Some studies have found that children with precocious puberty more frequently exhibit behavioral problems and are less socially competent than age-matched peers. Some, but not all, studies find evidence of emotional problems persisting into adulthood. The distress associated with early menses can be decreased if parents are encouraged to prepare their daughters for this event when they reach stage III-IV of breast development.
Early puberty accelerates growth, with the result being that children with this condition may initially be considerably taller than their peers. Because bone maturation is also accelerated, however, growth may be completed at an unusually early age, resulting in short stature. Short stature is more likely if puberty starts very early (ie, before age 6 y) than if it begins moderately early (ie, ages 6-8 y). Several studies show that most untreated girls with idiopathic CPP reach an adult height within the reference range. Determination of bone age can be used to predict adult height and to select patients with high risk for short stature if left untreated.

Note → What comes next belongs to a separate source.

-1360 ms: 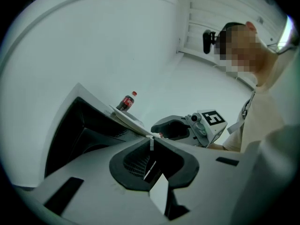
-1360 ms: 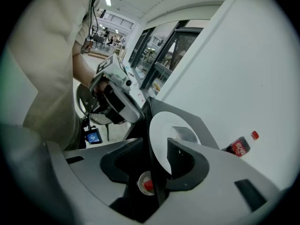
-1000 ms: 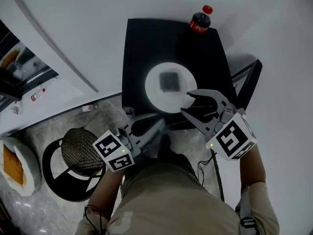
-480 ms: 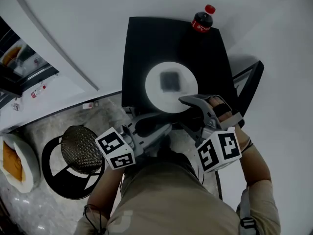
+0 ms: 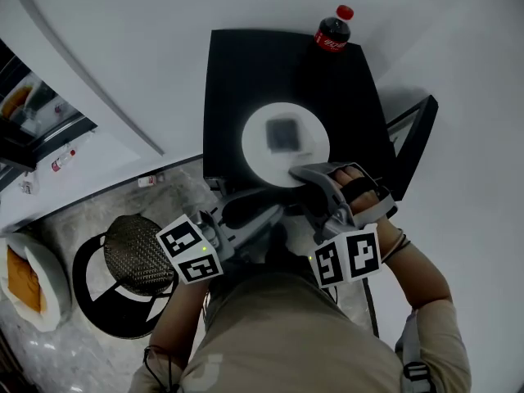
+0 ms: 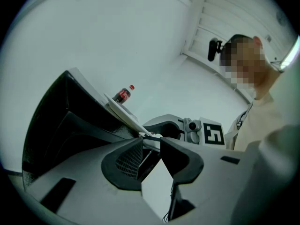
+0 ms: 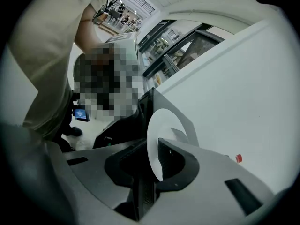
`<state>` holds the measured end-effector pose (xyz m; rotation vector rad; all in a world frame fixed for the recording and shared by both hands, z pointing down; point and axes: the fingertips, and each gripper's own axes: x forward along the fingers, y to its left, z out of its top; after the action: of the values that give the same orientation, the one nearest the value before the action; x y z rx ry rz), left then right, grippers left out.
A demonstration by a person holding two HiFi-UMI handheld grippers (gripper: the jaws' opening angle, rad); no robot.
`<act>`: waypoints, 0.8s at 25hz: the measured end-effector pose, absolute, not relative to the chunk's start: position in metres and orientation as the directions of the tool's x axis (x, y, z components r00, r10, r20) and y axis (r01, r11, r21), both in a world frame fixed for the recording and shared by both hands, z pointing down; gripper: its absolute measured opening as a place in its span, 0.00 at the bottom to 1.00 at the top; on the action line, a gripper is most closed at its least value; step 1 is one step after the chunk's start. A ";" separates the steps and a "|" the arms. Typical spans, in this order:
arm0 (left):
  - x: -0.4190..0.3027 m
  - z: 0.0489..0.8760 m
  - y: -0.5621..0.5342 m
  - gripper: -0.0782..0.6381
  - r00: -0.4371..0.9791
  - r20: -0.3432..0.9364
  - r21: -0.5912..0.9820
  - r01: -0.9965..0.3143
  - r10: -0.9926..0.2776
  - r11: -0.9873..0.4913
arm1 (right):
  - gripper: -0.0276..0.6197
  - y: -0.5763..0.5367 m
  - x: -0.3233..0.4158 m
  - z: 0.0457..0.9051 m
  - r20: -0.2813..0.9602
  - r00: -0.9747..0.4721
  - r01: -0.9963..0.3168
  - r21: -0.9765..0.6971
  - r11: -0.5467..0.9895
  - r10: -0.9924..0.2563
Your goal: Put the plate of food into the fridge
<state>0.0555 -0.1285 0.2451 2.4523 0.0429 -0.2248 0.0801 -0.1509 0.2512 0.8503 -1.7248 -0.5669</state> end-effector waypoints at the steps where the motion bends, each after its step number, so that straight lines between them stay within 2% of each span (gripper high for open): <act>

The study by Herman-Giddens et al, as well as data from a National Health and Nutrition Examination Survey (NHANES) III report and a study by Biro et al, conclusively showed that Black females in the United States have onset of breast development and pubic hair about 1 year earlier than White girls. Thus, using the same age definition of precocious puberty for White and Black females yields a higher incidence in Black girls.[5, 16, 17] No current evidence shows that Black males mature earlier than White ones; thus, the incidence of precocious puberty among boys is similar in both races. The NHANES III study found that Mexican-American girls start breast development at a similar age as White girls and that pubic hair appears slightly later,[16] while the study by Biro et al indicates that Hispanic girls fall between Black and White females in the age of onset of breast development.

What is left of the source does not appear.